An array is an array and a pointer is a pointer, but in most cases array names are converted to pointers. A term often used is that they decay to pointers.

Here is an array:

int a[7];

a contains space for seven integers, and you can put a value in one of them with an assignment, like this:

a[3] = 9;

Here is a pointer:

int *p;

p doesn't contain any spaces for integers, but it can point to a space for an integer. We can, for example, set it to point to one of the places in the array a, such as the first one:

p = &a[0];

What can be confusing is that you can also write this:

p = a;

This does not copy the contents of the array a into the pointer p (whatever that would mean). Instead, the array name a is converted to a pointer to its first element. So that assignment does the same as the previous one.

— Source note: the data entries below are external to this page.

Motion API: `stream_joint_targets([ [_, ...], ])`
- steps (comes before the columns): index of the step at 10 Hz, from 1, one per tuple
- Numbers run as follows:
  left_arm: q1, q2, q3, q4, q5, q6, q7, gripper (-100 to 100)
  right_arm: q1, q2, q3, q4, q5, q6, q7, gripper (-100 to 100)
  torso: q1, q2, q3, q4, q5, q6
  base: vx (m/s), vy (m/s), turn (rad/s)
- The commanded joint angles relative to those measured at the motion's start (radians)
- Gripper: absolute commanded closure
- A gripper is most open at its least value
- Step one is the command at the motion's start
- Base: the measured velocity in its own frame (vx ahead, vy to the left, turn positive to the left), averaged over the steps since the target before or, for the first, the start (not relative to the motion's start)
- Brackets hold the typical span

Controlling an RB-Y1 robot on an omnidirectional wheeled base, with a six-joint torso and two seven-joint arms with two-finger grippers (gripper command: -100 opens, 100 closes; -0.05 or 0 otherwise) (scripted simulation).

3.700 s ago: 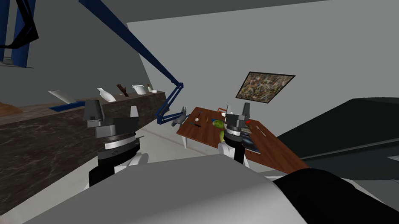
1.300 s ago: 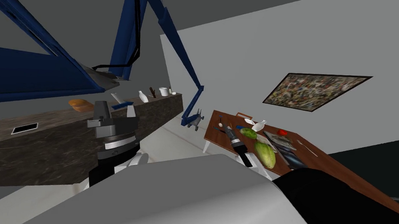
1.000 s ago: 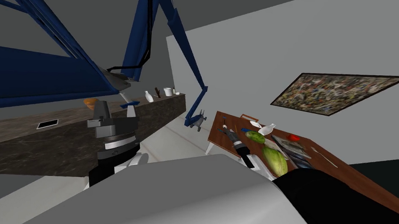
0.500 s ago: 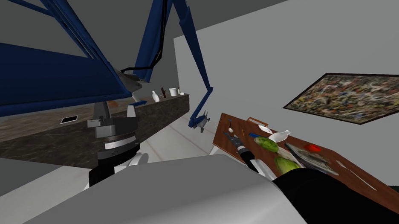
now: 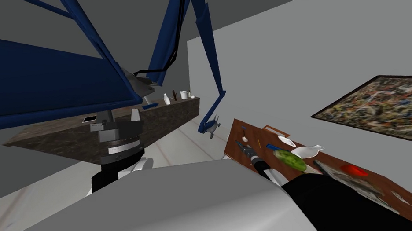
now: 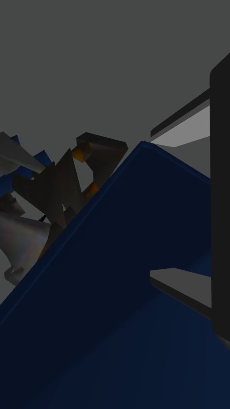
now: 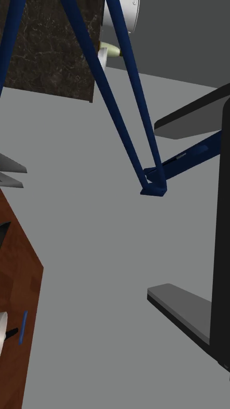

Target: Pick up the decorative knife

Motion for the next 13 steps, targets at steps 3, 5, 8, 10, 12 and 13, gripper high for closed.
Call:
stream_joint_targets([
  [3,0.000,0.000,0.000,0.000,0.000,0.000,0.000,0,0.030,-0.041,-0.004,0.087,0.095,0.033,0.027,-100,-0.001,0.000,0.000,0.000,0.000,0.001,0.056,-0.013,0.185],
  [5,0.000,0.000,0.000,0.000,0.000,0.000,0.000,0,0.040,-0.060,-0.004,0.122,0.129,0.043,0.035,-100,-0.002,0.000,0.000,0.000,0.000,0.000,0.048,-0.031,0.182],
  [8,0.000,0.000,0.000,0.000,0.000,0.000,0.000,0,0.069,-0.113,0.003,0.218,0.219,0.070,0.055,-100,-0.003,0.001,0.001,0.000,-0.001,0.000,0.034,-0.051,0.226],
  [10,0.000,0.000,0.000,0.000,0.000,0.000,0.000,0,0.086,-0.142,0.015,0.273,0.269,0.083,0.065,-100,-0.006,0.002,0.001,0.000,-0.001,0.000,0.030,-0.102,0.246],
  [12,0.000,0.000,0.000,0.000,0.000,0.000,0.000,0,0.101,-0.165,0.032,0.320,0.310,0.092,0.073,-100,-0.007,0.002,0.001,0.001,-0.002,0.000,0.005,-0.104,0.210],
  [13,0.000,0.000,0.000,0.000,0.000,0.000,0.000,0,0.108,-0.173,0.041,0.340,0.328,0.096,0.076,-100,-0.007,0.003,0.002,0.001,-0.002,0.000,-0.013,-0.103,0.183],
])
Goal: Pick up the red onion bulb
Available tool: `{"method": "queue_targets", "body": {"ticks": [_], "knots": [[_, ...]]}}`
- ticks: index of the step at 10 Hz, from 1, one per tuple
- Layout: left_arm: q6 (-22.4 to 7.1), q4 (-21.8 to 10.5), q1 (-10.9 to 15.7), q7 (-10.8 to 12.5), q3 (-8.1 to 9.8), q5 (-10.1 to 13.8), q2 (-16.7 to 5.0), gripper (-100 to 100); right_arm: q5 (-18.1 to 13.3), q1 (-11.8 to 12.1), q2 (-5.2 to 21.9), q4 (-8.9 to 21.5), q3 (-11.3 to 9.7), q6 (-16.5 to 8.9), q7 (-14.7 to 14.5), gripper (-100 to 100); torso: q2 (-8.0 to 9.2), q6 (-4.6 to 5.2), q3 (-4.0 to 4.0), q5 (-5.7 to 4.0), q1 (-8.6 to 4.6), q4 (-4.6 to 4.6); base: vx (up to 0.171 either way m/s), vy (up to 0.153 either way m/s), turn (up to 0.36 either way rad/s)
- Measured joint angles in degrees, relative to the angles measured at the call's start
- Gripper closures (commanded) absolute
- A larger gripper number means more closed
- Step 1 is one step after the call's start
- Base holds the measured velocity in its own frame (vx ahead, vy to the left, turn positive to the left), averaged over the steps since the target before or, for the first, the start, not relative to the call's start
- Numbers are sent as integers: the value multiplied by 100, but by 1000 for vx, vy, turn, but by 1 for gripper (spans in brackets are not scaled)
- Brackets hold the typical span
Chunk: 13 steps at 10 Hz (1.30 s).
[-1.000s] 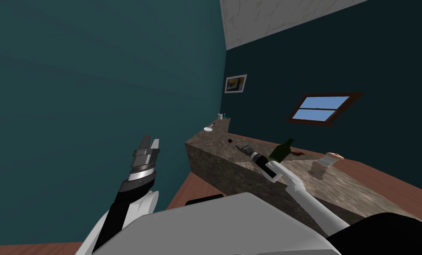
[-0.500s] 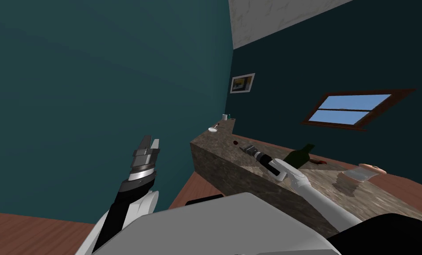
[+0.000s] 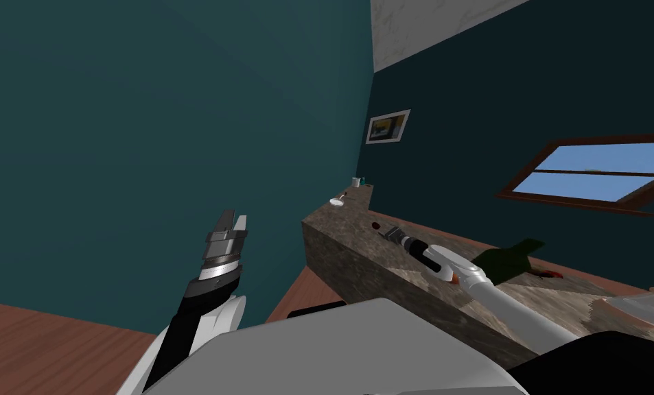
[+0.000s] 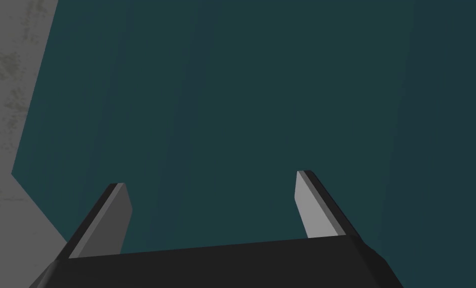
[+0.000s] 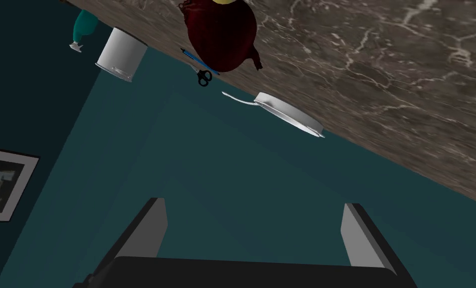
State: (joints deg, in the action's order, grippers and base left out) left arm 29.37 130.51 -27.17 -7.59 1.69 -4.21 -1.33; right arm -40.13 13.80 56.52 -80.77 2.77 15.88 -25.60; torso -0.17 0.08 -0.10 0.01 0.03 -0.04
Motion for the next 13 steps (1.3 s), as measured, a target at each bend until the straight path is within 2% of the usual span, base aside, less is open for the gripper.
{"method": "queue_targets", "body": {"ticks": [2, 3, 7, 9, 12, 13], "knots": [[0, 0, 0, 0, 0, 0, 0, 0, -113, 53, 290, 218, -92, -59, -66, -100, -9, -4, -5, 1, 4, -1, 74, 33, 124], [0, 0, 0, 0, 0, 0, 0, 0, -169, -45, 311, 388, -176, -84, -120, -100, -6, 0, -4, -1, -1, -2, 68, 22, 100], [0, 0, 0, 0, 0, 0, 0, 0, -318, 66, 626, 840, -271, -68, -325, -100, -8, -1, -4, -1, -2, -1, 68, 19, 80], [0, 0, 0, 0, 0, 0, 0, 0, -381, -50, 798, 1092, -452, -107, -332, -100, -8, -1, -4, 0, 0, -2, 86, 24, 88], [0, 0, -1, 0, 0, 0, 0, 0, -515, -40, 951, 1558, -647, -105, -519, -100, -18, 0, -11, -3, -5, -5, 109, 17, 96], [0, 0, -1, 0, 0, 0, 0, 0, -555, -77, 1064, 1781, -790, -84, -546, -100, -19, -1, -11, 0, 0, -4, 46, 26, -3]]}}
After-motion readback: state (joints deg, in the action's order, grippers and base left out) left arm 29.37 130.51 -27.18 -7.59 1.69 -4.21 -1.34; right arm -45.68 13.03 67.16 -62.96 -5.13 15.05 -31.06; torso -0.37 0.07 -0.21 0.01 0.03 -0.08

Now you can use p in a similar way to an array:

p[3] = 17;

The reason that this works is that the array dereferencing operator in C, [ ], is defined in terms of pointers. x[y] means: start with the pointer x, step y elements forward after what the pointer points to, and then take whatever is there. Using pointer arithmetic syntax, x[y] can also be written as *(x+y).

For this to work with a normal array, such as our a, the name a in a[3] must first be converted to a pointer (to the first element in a). Then we step 3 elements forward, and take whatever is there. In other words: take the element at position 3 in the array. (Which is the fourth element in the array, since the first one is numbered 0.)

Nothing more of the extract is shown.